On 2 Jul 2024, at 15:38, Ilya Maximets wrote:

> On 6/27/24 15:03, Eelco Chaudron wrote:
>>
>>
>> On 4 Jun 2024, at 13:52, Ilya Maximets wrote:
>>
>>> On 6/4/24 13:42, Eelco Chaudron wrote:
>>>>
>>>>
>>>> On 1 Jun 2024, at 0:08, Ilya Maximets wrote:
>>>>
>>>>> On 5/7/24 15:52, Eelco Chaudron wrote:
>>>>>> While offloading header modifications to TC, OVS is using {TCA_PEDIT} +
>>>>>> {TCA_CSUM} combination as that it the only way to represent header
>>>>>> rewrite.  However, {TCA_CSUM} is unable to calculate L4 checksums for
>>>>>> IP fragments.
>>>>>>
>>>>>> Since TC already applies fragmentation bit masking, this patch simply
>>>>>> needs to prevent these packets from being processed through TC.
>>>>>>
>>>>>> Signed-off-by: Eelco Chaudron <[email protected]>
>>>>>> ---
>>>>>> v2: - Fixed and added some comments.

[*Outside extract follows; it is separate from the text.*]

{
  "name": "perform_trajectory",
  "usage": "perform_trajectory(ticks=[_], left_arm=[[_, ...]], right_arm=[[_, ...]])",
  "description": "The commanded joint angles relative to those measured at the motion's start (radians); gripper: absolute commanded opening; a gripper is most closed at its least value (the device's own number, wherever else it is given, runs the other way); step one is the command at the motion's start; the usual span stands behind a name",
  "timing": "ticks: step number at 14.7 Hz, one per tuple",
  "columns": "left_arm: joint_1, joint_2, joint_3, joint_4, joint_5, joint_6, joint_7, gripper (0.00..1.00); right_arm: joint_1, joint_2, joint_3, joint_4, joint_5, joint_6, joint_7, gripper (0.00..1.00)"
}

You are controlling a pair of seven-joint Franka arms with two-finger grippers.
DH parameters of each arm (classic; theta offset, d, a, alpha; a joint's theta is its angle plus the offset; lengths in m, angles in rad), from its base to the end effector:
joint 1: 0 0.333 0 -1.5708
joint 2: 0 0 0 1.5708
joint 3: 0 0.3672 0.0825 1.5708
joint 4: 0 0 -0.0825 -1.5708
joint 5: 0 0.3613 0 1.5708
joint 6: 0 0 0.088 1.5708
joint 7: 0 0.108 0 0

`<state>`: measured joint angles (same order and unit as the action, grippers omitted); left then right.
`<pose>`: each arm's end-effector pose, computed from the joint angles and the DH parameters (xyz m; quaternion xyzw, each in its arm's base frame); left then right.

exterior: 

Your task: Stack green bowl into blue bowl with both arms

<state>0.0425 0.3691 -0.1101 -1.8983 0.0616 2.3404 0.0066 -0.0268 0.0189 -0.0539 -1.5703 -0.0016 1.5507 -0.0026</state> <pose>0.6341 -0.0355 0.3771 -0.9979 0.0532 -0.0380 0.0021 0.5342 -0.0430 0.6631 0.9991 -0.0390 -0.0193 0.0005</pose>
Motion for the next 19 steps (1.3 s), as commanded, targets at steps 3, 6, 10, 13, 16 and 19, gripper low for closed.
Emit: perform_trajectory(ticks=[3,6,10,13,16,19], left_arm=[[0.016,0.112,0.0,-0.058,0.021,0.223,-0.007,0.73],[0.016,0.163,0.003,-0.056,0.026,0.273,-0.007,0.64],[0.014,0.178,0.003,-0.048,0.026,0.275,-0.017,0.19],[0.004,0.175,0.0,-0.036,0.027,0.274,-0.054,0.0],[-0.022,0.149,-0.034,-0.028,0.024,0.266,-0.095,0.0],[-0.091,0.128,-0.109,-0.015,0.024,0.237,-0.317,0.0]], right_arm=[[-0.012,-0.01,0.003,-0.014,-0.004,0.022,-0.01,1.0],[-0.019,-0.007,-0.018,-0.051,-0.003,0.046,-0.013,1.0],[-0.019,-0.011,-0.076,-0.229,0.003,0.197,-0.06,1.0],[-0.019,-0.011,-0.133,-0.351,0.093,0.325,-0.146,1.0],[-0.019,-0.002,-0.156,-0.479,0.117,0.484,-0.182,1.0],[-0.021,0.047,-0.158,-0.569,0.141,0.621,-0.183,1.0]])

>>>>>>     - Use ovs-pcap to compare packets.
>>>>>>
>>>>>> NOTE: This patch needs an AVX512 fix before it can be applied.

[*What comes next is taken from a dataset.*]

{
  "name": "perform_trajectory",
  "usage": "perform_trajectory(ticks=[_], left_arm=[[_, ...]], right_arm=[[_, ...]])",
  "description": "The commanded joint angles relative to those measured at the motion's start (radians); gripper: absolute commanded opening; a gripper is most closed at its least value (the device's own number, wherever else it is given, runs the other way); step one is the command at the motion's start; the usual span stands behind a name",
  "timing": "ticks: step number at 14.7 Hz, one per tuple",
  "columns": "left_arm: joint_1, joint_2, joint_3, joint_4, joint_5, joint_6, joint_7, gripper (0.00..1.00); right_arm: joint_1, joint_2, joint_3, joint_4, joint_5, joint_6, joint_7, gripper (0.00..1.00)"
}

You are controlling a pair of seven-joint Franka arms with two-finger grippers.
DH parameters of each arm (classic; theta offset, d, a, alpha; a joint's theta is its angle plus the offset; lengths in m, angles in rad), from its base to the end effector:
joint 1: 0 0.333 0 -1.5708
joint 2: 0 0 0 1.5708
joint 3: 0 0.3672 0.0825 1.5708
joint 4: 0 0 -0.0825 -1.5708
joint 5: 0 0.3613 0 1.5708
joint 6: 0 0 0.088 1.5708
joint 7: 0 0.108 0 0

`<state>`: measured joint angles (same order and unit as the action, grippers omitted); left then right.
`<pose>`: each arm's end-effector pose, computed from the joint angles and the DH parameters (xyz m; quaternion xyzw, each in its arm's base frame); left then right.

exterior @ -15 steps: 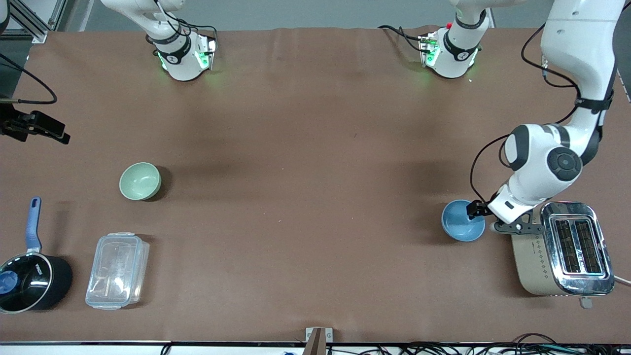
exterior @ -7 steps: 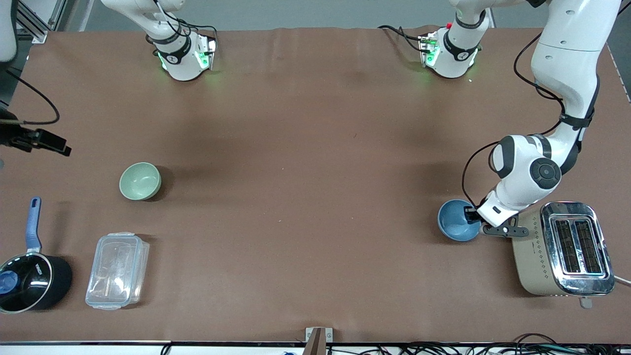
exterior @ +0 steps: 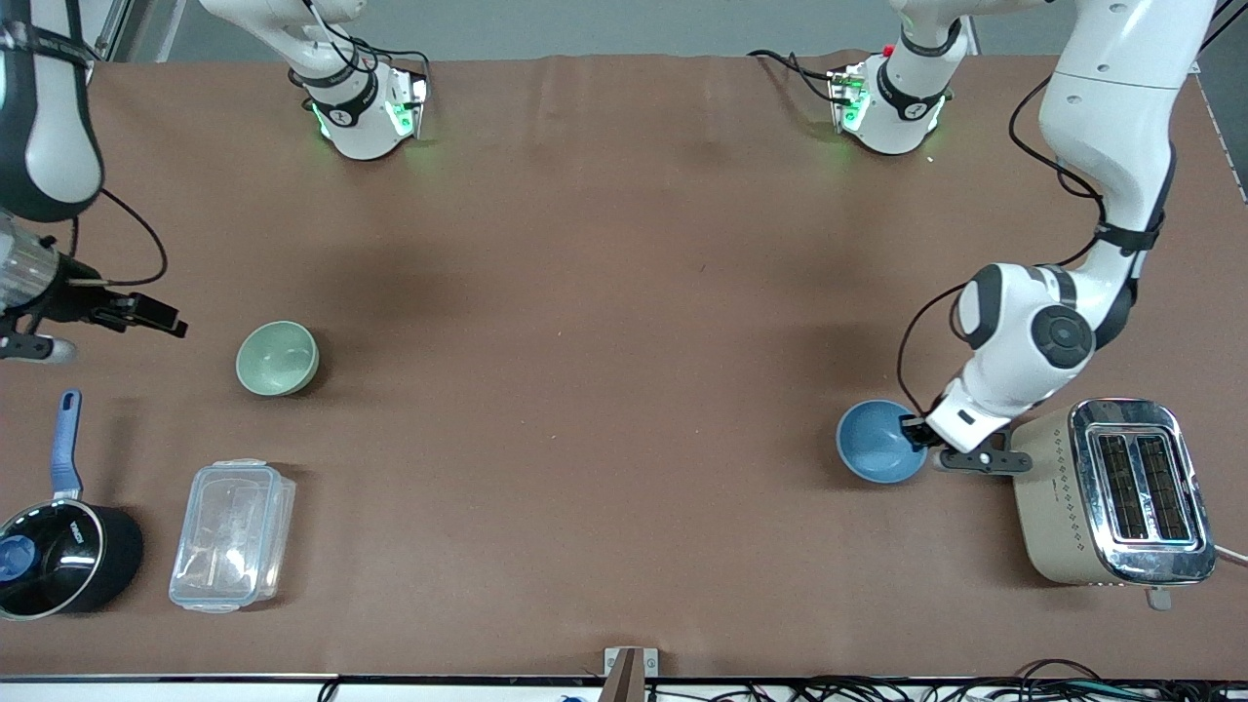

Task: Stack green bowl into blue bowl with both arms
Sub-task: 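Slide the blue bowl toward the green bowl with the left gripper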

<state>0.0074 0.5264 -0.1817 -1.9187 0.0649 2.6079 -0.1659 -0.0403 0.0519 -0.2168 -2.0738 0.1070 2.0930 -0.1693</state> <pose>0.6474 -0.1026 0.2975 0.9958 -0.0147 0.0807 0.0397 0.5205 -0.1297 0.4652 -0.9965 0.0711 0.0067 0.0427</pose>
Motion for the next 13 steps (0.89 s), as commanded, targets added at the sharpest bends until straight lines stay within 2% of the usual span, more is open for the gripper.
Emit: perform_trajectory(ticks=[1,3,6,11,12,13], left_arm=[[-0.097,-0.028,-0.056,0.029,0.021,-0.052,-0.243,0.0],[-0.231,-0.016,-0.062,0.085,0.021,-0.092,-0.448,0.0],[-0.404,0.039,-0.058,0.165,0.022,-0.097,-0.696,0.0],[-0.592,0.193,-0.05,0.3,0.022,-0.095,-0.833,0.01],[-0.615,0.228,-0.05,0.331,0.021,-0.095,-0.833,0.01],[-0.63,0.26,-0.05,0.354,0.019,-0.095,-0.833,0.01]], right_arm=[[-0.007,0.043,0.005,-0.08,0.048,0.114,-0.027,1.0],[-0.018,0.127,0.005,-0.08,0.095,0.153,-0.061,1.0],[-0.026,0.215,-0.019,-0.08,0.218,0.183,-0.189,1.0],[-0.029,0.31,-0.036,-0.08,0.353,0.193,-0.327,1.0],[-0.03,0.327,-0.036,-0.08,0.361,0.193,-0.344,0.97],[-0.032,0.342,-0.036,-0.08,0.365,0.194,-0.352,0.88]])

>>>>>>       Intel is working on this.
>>>>>> ---
>>>>>>  lib/netdev-offload-tc.c | 32 ++++++++++++++
>>>>>>  lib/tc.c                |  5 ++-
>>>>>>  tests/system-traffic.at | 93 +++++++++++++++++++++++++++++++++++++++++
>>>>>>  3 files changed, 129 insertions(+), 1 deletion(-)
>>>>>>
>>>>>> diff --git a/lib/netdev-offload-tc.c b/lib/netdev-offload-tc.c
>>>>>> index 921d52317..bdd307933 100644
>>>>>> --- a/lib/netdev-offload-tc.c
>>>>>> +++ b/lib/netdev-offload-tc.c
>>>>>> @@ -1488,6 +1488,30 @@ parse_put_flow_ct_action(struct tc_flower *flower,
>>>>>>          return 0;
>>>>>>  }
>>>>>>
>>>>>> +static bool
>>>>>> +will_tc_add_l4_checksum(struct tc_flower *flower, int type)
>>>>>> +{
>>>>>> +    /* This function returns true if the tc layer will add a l4 
>>>>>> checksum action
>>>>>> +     * for this set action.  Refer to the csum_update_flag() function 
>>>>>> for
>>>>>> +     * detailed logic.  Note that even the kernel only supports 
>>>>>> updating TCP,
>>>>>> +     * UDP and ICMPv6. */
>>>>>
>>>>> This comment should be outside of the function, I think.  It's strange
>>>>> to have it here.  I see csum_update_flag() has a comment inside, but
>>>>> that's strange as well.  That function has other style issues as well,
>>>>> there is no need to copy them.
>>>>
>>>> ACK, will clean this up in the next rev.
>>>>
>>>>>> +    switch (type) {
>>>>>> +    case OVS_KEY_ATTR_IPV4:
>>>>>> +    case OVS_KEY_ATTR_IPV6:
>>>>>> +    case OVS_KEY_ATTR_TCP:
>>>>>> +    case OVS_KEY_ATTR_UDP:
>>>>>> +        switch (flower->key.ip_proto) {
>>>>>> +        case IPPROTO_TCP:
>>>>>> +        case IPPROTO_UDP:
>>>>>> +        case IPPROTO_ICMPV6:
>>>>>> +        case IPPROTO_UDPLITE:
>>>>>> +            return true;
>>>>>> +        }
>>>>>> +        break;
>>>>>> +    }
>>>>>> +    return false;
>>>>>> +}
>>>>>> +
>>>>>>  static int
>>>>>>  parse_put_flow_set_masked_action(struct tc_flower *flower,
>>>>>>                                   struct tc_action *action,
>>>>>> @@ -1520,6 +1544,14 @@ parse_put_flow_set_masked_action(struct tc_flower 
>>>>>> *flower,
>>>>>>          return EOPNOTSUPP;
>>>>>>      }
>>>>>>
>>>>>> +    if (flower->key.flags & TCA_FLOWER_KEY_FLAGS_IS_FRAGMENT
>>>>>
>>>>> We're using this field to make an offloading decision.  We must
>>>>> also set in the mask.  If for some reason we're not matching on
>>>>> the fragment bits, we may first receive a non-fragmented packet
>>>>> and offload it, then fragmented traffic may match and fail the
>>>>> checksumming.  So, we need to enable the bit in the mask.
>>>>
>>>> The dp always matches on the fragment bit for IPv4 packets, I did some 
>>>> tests with this.
>>>> So if we sent a non-fragment packet first the dp rule will match on 
>>>> fragment = 0. Or
>>>> did I miss something?
>>>
>>> It is true today, but nothing ensures that on the netdev-offload-tc level.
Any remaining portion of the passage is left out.